◆ **THE RECORDS**:
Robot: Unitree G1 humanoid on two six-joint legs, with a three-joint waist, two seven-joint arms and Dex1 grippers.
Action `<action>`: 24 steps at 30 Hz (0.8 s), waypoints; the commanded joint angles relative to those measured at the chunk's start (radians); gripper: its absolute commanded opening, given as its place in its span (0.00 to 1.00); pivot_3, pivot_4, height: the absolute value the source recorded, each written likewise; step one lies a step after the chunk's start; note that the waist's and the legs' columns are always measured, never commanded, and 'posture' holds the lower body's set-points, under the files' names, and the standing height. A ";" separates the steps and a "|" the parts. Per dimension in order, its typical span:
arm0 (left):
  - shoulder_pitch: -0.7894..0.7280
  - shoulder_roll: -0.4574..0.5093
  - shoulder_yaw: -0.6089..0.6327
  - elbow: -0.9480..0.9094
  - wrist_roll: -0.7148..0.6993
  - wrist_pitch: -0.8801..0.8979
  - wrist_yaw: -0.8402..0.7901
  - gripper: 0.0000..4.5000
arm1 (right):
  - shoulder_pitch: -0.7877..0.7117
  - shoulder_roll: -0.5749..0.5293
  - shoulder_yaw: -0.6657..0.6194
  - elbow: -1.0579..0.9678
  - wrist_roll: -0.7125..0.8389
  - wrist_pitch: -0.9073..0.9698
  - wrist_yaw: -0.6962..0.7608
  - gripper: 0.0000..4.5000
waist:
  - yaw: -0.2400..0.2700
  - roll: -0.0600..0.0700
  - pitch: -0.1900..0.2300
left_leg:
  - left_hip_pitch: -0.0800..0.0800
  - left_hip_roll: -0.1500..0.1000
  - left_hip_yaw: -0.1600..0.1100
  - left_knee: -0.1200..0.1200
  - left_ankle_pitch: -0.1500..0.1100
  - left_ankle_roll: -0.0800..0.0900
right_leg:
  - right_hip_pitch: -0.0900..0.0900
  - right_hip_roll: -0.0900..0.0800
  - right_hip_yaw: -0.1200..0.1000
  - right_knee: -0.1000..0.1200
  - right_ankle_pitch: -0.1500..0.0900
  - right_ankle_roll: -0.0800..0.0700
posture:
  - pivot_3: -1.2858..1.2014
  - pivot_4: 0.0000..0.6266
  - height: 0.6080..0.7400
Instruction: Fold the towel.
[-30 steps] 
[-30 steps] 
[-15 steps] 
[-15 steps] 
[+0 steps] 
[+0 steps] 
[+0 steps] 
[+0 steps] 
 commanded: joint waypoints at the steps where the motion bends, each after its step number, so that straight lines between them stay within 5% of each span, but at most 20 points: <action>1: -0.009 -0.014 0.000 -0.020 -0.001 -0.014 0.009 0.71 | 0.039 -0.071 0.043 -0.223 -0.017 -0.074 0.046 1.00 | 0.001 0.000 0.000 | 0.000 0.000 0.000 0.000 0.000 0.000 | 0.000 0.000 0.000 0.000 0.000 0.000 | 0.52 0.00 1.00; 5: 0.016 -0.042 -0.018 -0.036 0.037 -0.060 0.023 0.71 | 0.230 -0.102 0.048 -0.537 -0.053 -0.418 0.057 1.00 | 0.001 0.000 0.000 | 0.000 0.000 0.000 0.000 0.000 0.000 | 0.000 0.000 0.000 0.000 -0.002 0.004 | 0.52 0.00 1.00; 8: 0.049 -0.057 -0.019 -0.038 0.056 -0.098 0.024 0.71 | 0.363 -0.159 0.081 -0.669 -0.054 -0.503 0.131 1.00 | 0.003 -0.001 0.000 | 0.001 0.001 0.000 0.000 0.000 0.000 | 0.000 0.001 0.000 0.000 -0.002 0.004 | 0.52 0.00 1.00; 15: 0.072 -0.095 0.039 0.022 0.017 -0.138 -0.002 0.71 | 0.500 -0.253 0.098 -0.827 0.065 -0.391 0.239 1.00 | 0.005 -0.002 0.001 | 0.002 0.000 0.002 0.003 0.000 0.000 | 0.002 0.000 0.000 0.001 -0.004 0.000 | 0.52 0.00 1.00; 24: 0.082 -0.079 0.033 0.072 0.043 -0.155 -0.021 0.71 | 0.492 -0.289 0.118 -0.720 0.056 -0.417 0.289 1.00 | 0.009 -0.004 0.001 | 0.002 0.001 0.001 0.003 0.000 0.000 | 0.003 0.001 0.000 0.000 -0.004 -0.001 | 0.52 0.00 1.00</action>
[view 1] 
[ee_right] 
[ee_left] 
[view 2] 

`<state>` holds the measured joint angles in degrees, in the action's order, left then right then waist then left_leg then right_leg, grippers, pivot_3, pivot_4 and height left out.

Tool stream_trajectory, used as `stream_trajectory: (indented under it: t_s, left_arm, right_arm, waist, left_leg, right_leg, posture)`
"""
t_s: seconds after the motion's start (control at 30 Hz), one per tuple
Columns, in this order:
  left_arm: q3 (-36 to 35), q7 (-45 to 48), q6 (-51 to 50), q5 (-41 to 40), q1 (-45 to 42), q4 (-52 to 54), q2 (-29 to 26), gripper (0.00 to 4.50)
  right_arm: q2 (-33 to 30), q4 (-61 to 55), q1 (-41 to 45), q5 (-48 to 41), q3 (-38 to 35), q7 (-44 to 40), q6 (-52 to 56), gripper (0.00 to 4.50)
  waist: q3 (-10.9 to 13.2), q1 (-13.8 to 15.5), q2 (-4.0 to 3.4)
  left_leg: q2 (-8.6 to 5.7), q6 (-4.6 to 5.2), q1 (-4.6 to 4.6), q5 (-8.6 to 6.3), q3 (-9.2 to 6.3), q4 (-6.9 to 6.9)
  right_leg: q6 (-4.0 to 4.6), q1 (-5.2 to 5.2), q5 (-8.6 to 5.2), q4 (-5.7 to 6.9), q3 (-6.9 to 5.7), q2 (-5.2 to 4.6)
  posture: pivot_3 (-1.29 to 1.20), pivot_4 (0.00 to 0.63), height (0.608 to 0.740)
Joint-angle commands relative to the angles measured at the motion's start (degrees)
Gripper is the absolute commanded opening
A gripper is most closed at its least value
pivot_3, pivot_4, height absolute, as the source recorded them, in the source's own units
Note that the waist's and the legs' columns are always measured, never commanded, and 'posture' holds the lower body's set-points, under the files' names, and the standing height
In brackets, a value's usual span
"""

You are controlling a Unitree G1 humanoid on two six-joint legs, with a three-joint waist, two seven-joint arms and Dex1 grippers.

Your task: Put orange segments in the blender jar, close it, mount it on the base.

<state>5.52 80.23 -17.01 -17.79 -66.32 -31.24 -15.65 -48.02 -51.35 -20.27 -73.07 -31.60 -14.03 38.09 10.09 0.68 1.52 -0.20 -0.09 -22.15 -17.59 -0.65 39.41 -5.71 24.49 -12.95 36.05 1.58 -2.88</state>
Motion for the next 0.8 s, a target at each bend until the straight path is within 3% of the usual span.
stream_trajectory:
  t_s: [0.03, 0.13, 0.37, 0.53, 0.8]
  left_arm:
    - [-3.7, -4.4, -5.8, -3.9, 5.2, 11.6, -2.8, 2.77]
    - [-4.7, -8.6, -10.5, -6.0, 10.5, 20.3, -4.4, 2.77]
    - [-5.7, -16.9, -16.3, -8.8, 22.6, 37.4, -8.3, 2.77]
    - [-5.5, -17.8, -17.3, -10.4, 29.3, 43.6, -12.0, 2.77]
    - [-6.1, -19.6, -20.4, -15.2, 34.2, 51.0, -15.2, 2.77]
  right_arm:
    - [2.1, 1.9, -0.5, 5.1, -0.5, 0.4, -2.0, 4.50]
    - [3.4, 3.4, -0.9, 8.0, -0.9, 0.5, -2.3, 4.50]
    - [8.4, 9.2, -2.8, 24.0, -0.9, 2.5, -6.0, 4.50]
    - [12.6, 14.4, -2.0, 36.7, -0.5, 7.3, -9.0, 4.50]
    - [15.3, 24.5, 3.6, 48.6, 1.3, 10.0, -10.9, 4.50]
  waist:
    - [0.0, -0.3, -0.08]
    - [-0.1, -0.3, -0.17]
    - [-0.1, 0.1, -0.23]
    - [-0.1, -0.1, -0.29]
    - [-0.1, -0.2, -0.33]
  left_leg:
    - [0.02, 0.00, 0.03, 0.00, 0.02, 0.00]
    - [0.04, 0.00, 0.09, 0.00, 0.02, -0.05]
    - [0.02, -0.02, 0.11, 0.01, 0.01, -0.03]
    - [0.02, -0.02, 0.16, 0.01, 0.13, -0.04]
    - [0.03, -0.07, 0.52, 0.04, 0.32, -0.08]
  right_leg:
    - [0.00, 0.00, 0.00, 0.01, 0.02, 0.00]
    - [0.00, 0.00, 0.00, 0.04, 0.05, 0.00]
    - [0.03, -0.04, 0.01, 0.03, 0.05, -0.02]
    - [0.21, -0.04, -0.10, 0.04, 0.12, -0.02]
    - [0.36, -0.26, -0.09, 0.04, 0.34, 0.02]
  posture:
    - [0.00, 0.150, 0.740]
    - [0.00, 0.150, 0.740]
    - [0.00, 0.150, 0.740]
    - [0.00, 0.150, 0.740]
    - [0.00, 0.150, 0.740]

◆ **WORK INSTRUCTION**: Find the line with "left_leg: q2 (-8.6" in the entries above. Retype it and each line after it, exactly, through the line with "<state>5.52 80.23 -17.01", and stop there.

◆ **SOLUTION TO THIS PROBLEM**:
  left_leg: q2 (-8.6 to 5.7), q6 (-4.6 to 5.2), q1 (-4.6 to 4.6), q5 (-8.6 to 6.3), q3 (-9.2 to 6.3), q4 (-6.9 to 6.9)
  right_leg: q6 (-4.0 to 4.6), q1 (-5.2 to 5.2), q5 (-8.6 to 5.2), q4 (-5.7 to 6.9), q3 (-6.9 to 5.7), q2 (-5.2 to 4.6)
  posture: pivot_3 (-1.29 to 1.20), pivot_4 (0.00 to 0.63), height (0.608 to 0.740)
Joint-angle commands relative to the angles measured at the motion's start (degrees)
Gripper is the absolute commanded opening
A gripper is most closed at its least value
pivot_3, pivot_4, height absolute, as the source recorded them, in the source's own units
Note that the waist's and the legs' columns are always measured, never commanded, and 'posture' holds the lower body's set-points, under the files' names, and the standing height
In brackets, a value's usual span
"""

You are controlling a Unitree G1 humanoid on two six-joint legs, with a three-joint waist, two seven-joint arms and Dex1 grippers.

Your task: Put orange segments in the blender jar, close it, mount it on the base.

<state>5.52 80.23 -17.01 -17.79 -66.32 -31.24 -15.65 -48.02 -51.35 -20.27 -73.07 -31.60 -14.03 38.09 10.09 0.68 1.52 -0.20 -0.09 -22.15 -17.59 -0.65 39.41 -5.71 24.49 -12.95 36.05 1.58 -2.88</state>

Work on this exercise has concluded.